Este se trata de un breve relato que cuenta las peripecias de un muchachito metido a músico y como el refrán de algo tiene que servir, pongamos que es verdad aquello que de poetas, músicos y locos todos traemos un poco. Y pues nuestro personaje no era la excepción, componía cancioncitas muy monas, útiles. Contaban, quienes le conocían, que desde chiquito le daba por hacerle versos a su maestra de primaria que, aprovechando las habilidades de quien a los años se convertiría en un cantautor, no desperdiciaba acto a la bandera, aniversario cívico o conmemoración cursi para encargar al Mozarcito (si Chespirito es un diminutivo de Shakespeare, de alguna manera tendremos que emular a este ingenio con Mozart, porque no suena muy bien: “Betoncito” o “Bachito”) aquel una pieza digna de interpretarse en cualquier huateque.
Los años fueron cubriendo de una fama bien ganada a Mozarcito —supongo que, aclarado el nombre, las cursivas pierden razón de existir.
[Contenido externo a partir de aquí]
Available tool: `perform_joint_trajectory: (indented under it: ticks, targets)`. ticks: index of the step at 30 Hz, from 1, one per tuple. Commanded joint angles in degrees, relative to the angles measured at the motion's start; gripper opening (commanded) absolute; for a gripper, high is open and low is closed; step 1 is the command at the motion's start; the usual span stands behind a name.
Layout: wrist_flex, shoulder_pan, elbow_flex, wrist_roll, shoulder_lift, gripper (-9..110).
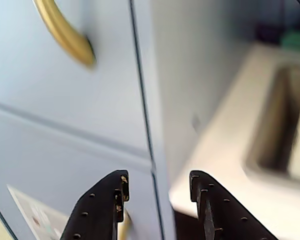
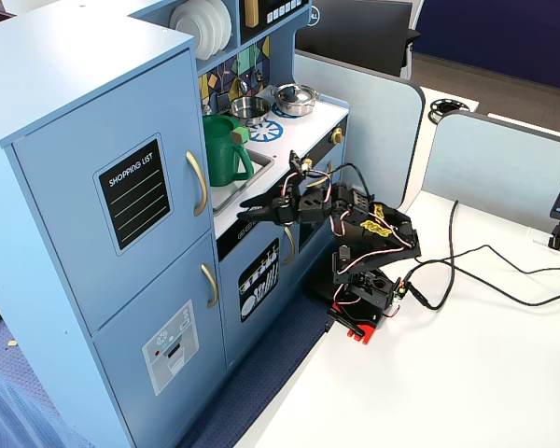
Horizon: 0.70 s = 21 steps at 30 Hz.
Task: Open the left cabinet door
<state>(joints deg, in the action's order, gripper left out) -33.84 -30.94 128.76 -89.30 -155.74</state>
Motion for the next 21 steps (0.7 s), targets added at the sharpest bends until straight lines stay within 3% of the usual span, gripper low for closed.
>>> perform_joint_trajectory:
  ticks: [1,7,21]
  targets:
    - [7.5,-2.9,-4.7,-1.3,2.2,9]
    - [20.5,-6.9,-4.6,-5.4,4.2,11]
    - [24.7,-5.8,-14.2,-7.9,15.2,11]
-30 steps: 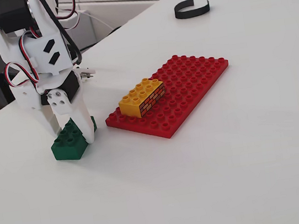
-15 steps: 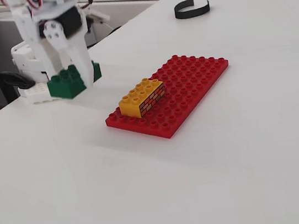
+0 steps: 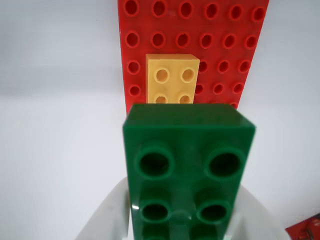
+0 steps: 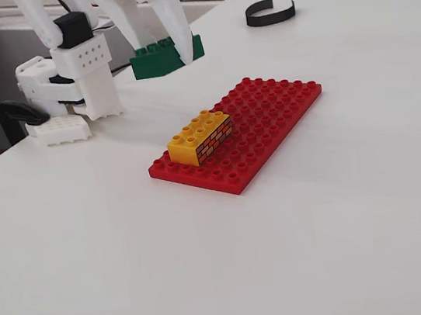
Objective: Grab the loose lego brick and stack it on top of the fixed one.
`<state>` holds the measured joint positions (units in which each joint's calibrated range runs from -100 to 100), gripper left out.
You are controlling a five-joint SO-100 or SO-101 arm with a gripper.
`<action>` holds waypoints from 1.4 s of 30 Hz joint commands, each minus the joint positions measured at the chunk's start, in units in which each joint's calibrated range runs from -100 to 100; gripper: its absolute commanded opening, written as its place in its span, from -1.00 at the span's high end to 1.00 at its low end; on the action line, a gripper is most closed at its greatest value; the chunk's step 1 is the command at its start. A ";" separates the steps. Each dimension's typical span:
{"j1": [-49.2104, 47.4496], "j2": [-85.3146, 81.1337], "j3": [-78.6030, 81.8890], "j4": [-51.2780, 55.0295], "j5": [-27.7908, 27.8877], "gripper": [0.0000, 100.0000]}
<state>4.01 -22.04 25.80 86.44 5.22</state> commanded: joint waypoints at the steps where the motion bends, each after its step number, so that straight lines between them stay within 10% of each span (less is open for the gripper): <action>1: -0.52 4.85 -1.27 -3.09 -1.36 0.88; 42: -1.78 14.76 9.40 -16.97 -1.51 0.86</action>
<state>3.04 -7.43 34.98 69.17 3.82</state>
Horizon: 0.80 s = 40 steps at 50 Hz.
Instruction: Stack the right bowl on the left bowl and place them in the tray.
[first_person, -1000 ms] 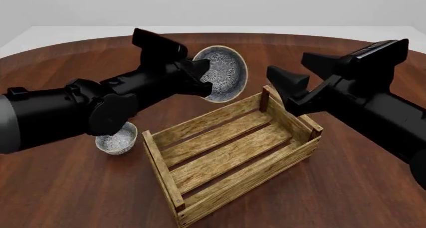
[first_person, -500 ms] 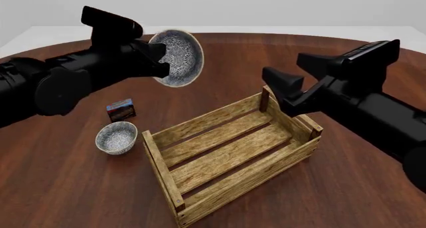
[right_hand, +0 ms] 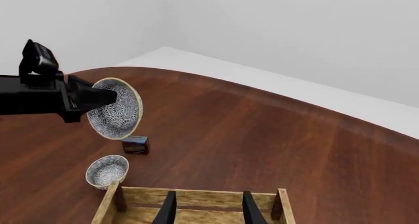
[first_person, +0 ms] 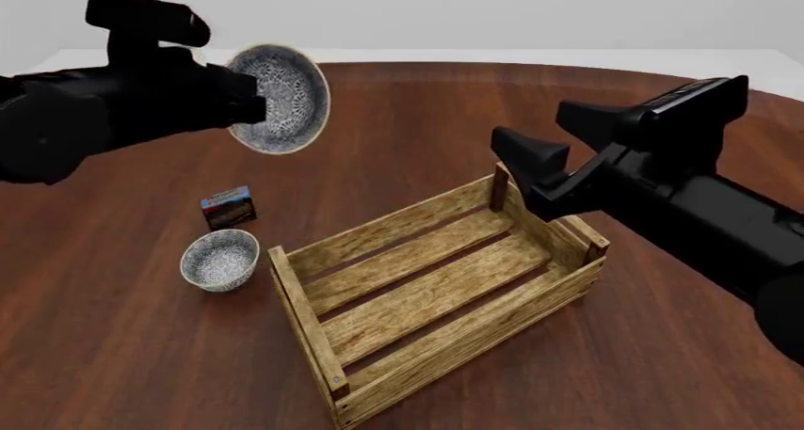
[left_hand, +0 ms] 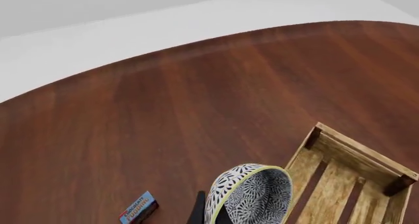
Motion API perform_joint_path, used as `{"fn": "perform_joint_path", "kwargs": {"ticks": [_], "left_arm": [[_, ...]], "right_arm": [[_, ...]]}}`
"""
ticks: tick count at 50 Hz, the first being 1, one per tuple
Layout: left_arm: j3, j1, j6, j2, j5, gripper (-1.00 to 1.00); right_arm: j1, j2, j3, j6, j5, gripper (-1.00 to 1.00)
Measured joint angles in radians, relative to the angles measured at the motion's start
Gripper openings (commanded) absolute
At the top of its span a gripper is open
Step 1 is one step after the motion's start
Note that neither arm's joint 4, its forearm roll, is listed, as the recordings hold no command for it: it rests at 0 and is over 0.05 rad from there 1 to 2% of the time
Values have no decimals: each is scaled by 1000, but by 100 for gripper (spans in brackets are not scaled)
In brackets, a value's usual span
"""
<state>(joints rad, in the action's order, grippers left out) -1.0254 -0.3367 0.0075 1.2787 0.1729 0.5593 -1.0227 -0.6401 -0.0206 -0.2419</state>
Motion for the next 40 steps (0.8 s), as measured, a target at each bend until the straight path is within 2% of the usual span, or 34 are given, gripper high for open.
{"fn": "perform_joint_path", "kwargs": {"ticks": [23,40], "left_arm": [[-2,131,-12,-35,141,-100],[46,197,-14,-14,141,-100]], "right_arm": [[4,14,2,3,7,100],[3,4,-1,4,5,100]]}}
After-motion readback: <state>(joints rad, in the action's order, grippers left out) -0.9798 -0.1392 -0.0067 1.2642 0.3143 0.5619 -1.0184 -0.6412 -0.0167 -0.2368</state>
Noches de esfuerzo y machaca en el libro de español de tercer grado de secundaria, en el capítulo de rimas castellanas, le hicieron comprender que para componer monerías bastaba con numerar las sílabas e igualar, sumar o restar una, a agudas, graves y esdrújulas; el intríngulis de la poesía estaba resuelto para nuestro héroe. En el sur de Veracruz los decimeros lo practican incluso sin aterrizar en estas fastidiosas teorías, será por eso que a ellos nos le va tan bien.
Pero de la forma en que Mozarcito aprendió o no, sirve muy poco al caso. Con el tiempo (retomemos el rumbo del cuento) le dio por asistir a reuniones de caridad y abrir los bailes con una canción emergida desde sus mismísimos adentros. Por ejemplo, que si las integrantes de la adoración a la virgen del alfiler ensangrentado celebraban un dancing, allí estaba el chamaco, rásquele que rasque las tripas a su guitarra. Muy pronto llegó a actuar frente a verdaderas personalidades, como: el señor cura, la lideresa de los vendedores de agua de horchata, el vocero del sindicato único de merolicos y tanta pléyade de importantes potentados y damitas que los acompañan. Tanto bien a él le hacía bien.
Un día, en su barrio iban a celebrar el octavo aniversario de la pavimentación de la calle principal. Tras la junta de vecinos se llegó a la conclusión que lo importante era realizar una función especial, de esas de pipa y guante. No faltaron los oradores que iban a declamar poemas de Rubén Darío y Amado Nervo; los niños de la escuela primaria que preparaban coreografías, la muestra de bordado en chaquiras que hacían las señoras de la tercera edad y claro, la atracción final, un estreno universal de esos que sólo Mozarcito sabía componer. Aquello se llamaría “Loa a la cuneta y al pavimento”.
Y como nunca falta un pelo en la sopa, al señor cura se le ocurrió invitar a una ex habitante del barrio. Era una soprano que comenzaba en los pininos de las giras nacionales y aceptó gustosa a participar con una buena ronda de arias y cancioncitas del bel canto. La noche del gran evento llegó, pero cuando la mujercita comenzó a deleitar al respetable con una tarantela napolitana, los aplausos sucedieron tan lánguidos que el supremo consejo de festejos decidió salvar la ocasión para que Mozarcito cantara: “Bonita y preciosa mi barriada/ donde caminan las chamacas maquilladas/ y transitan los camiones de redilas/ sobre asfalto los camiones hacen filas”. Y bravo, bravo, se terminó la fiesta con un éxito sin precedentes.